The Board of Control for Cricket in India (BCCI) might have given Kochi IPL team a fresh lease of life by giving them a 30-day deadline to resolve all their problems, but it seems the consortium is a fighting a losing battle.
According to sources, it seems the Board has also given up hopes and has started to make a back-up plan, which includes inviting fresh bids for a new franchise.
Many of the members in the Indian Premier League Governing Council also believe that the dispute between the two groups in Kochi franchise over ownership does not look like ending soon with no party ready to bow an inch.
The IPL Governing Council, after an emergency meeting to discuss the issue, served a 30-day termination notice to the franchise to sort out its differences failing which it would stand cancelled.
Even BCCI president Shashank Manohar's statement after the meeting makes things very clear.
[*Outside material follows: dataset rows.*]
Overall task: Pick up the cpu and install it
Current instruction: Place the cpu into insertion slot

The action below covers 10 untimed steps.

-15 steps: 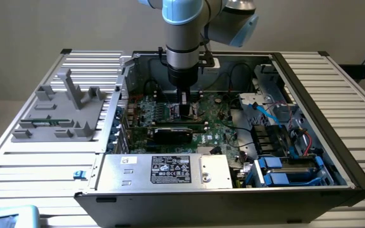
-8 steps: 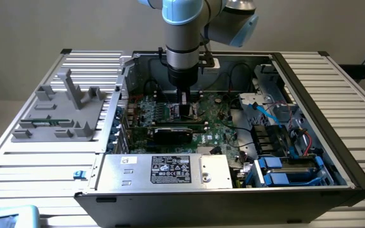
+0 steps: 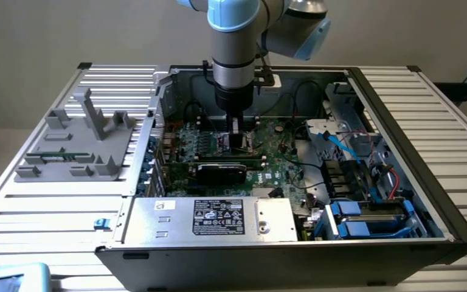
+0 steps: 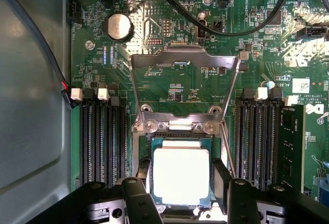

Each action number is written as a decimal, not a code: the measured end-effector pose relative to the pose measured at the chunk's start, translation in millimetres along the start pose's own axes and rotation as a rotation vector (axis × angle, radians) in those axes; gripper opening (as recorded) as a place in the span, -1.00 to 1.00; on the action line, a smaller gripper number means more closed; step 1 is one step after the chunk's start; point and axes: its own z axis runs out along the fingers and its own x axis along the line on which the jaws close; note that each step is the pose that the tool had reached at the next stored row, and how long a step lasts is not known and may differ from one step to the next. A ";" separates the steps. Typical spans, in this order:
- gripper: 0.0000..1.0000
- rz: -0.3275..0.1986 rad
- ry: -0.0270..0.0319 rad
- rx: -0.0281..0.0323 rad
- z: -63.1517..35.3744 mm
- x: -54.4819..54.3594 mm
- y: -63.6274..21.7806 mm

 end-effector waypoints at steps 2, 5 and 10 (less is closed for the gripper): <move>0.11 0.000 0.0000 0.0000 0.0 0.0 0.0; 0.11 0.000 -0.0001 0.0000 0.0 0.0 0.0; 0.11 0.000 -0.0023 0.0000 0.1 0.1 0.0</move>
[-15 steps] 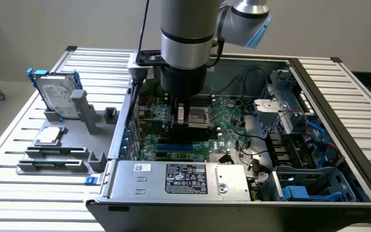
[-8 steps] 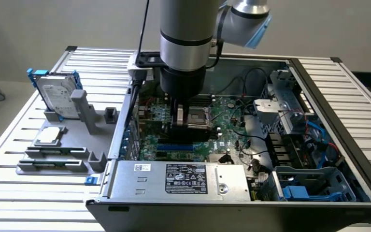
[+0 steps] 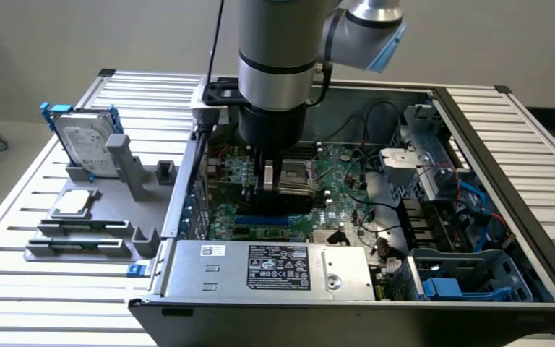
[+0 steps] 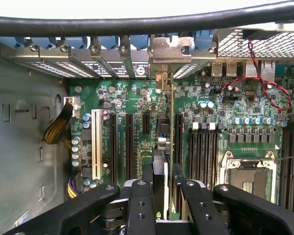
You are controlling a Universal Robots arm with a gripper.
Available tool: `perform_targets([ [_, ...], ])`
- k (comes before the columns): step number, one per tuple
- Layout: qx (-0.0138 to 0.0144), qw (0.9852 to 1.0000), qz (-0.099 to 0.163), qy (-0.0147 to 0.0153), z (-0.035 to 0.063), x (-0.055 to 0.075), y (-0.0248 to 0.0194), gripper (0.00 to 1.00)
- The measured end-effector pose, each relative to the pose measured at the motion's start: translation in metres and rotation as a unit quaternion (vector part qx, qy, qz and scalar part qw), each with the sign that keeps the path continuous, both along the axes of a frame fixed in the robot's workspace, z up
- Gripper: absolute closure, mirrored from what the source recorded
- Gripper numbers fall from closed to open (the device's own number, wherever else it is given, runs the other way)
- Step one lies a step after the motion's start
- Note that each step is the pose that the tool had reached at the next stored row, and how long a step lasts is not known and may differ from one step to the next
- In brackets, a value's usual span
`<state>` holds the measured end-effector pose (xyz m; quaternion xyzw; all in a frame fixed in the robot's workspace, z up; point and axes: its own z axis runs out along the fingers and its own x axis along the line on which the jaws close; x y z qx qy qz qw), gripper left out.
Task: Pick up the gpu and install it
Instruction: 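Insert the gpu into the slot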
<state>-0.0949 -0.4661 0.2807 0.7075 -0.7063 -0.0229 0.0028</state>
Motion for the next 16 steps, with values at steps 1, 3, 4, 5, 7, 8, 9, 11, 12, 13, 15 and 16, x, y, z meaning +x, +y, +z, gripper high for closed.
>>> perform_targets([
  [1,0.0,1.0,0.0,0.0,-0.0009,0.0,0.0,0.74],
  [3,0.0,1.0,0.0,0.0,-0.0029,0.0,0.0,0.74],
  [4,0.0,1.0,0.0,0.0,-0.0038,0.0,0.0,0.74],
  [5,0.0,1.0,0.0,0.0,-0.0049,0.0,0.0,0.74],
  [7,0.0,1.0,0.0,0.0,-0.0068,0.0,0.0,0.74],
  [8,0.0,1.0,0.0,0.0,-0.0078,0.0,0.0,0.74],
  [9,0.0,1.0,0.0,0.0,-0.0088,0.0,0.0,0.74],
  [11,0.0,1.0,0.0,0.0,-0.0109,0.0,0.0,0.74],
  [12,0.0,1.0,0.001,0.0,-0.0118,0.0,0.0,0.74],
  [13,0.0,1.0,0.001,0.0,-0.0126,-0.001,0.0,0.74],
  [15,0.0,1.0,0.002,0.0,-0.0136,-0.001,0.0,0.74],
  [16,0.0,1.0,0.003,0.0,-0.0138,-0.001,0.0,0.74],
])
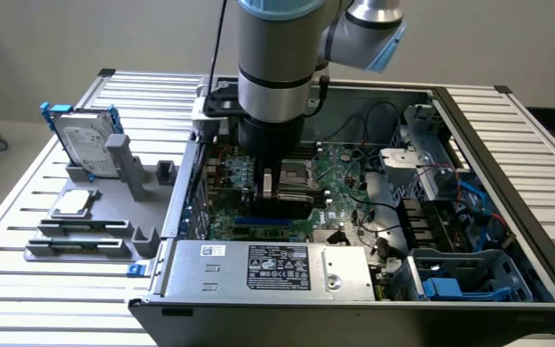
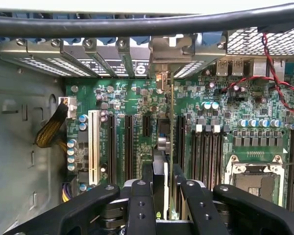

"The Governing Council received replies from two parties, the Rendezvous group and the other co-owners, and they both felt that the dispute still exists," Manohar said after the meeting.
The Rendezvous World Sports Group, owned by the Gaekwad brothers including Satyajit, Ravi, Kisan and their parents hold 25 percent free equity in the franchise, which was offered to them for their role in getting the consortium together and the successful bid for the franchise at Rs. 1300 crore.
But the other investors which include Anchor Earth, Parinee Developers, Film Wave and Rosy Blue are objecting to the free equity holding by Rendezvous and want it cut down. This has resulted in the friction between the two groups and both are not willing take a step back.
However, realizing the seriousness of the situation and with time running out, the Gaekwad brothers tried to appease the other partners by offering to buy 12.5 percent of their shares.
Satyajit Gaekwad, CEO of Rendezvous Group, said they are ready to buy half of the free equity received by them and had already informed the Board about the same.
But they have hit a roadblock again. The Gaekwads are finding it difficult to raise the money needed to buy 12.5 percent of the equity and procuring loans is also proving to be impossible.
While the BCCI's terms and conditions warn against borrowing money in the form of loans, they also cannot bring in more partners in the already destabilized venture.
The other partners are also unhappy with the Gaekwad brothers taking over the operations of the IPL team and a few of them were fuming after they were kept in the dark over the approach to former India opener Sunil Gavaskar.
Kochi, after being served the first notice, claimed that it had roped in Gavaskar in an advisory capacity but the former Indian skipper denied accepting the offer and said he would take decision only after the franchise had resolved its disputes.
The BCCI has acted sensibly by taking the legal approach and has issued a 30-day termination notice as per the provisions of the original contract that was signed with the franchise in March.
But even they know it is just an exercise in futility with the two warring groups not keen on getting things sorted out.
There are also reports that the two IMG officials, who were present in Nagpur and met the BCCI president Manohar after the Governing Council meeting, were called to discuss the possibility of bidding process for a new franchise.
The BCCI is adamant that the next year's IPL will feature eight teams irrespective of whatever happens with the Kochi franchise.
The Kochi owners' infighting has certainly delayed BCCI's plans with the players' auction scheduled for November pushed back to January. But it is clear that the Board's patience will end soon and in a month's time the consortium may be shown the exit door if things stay the same.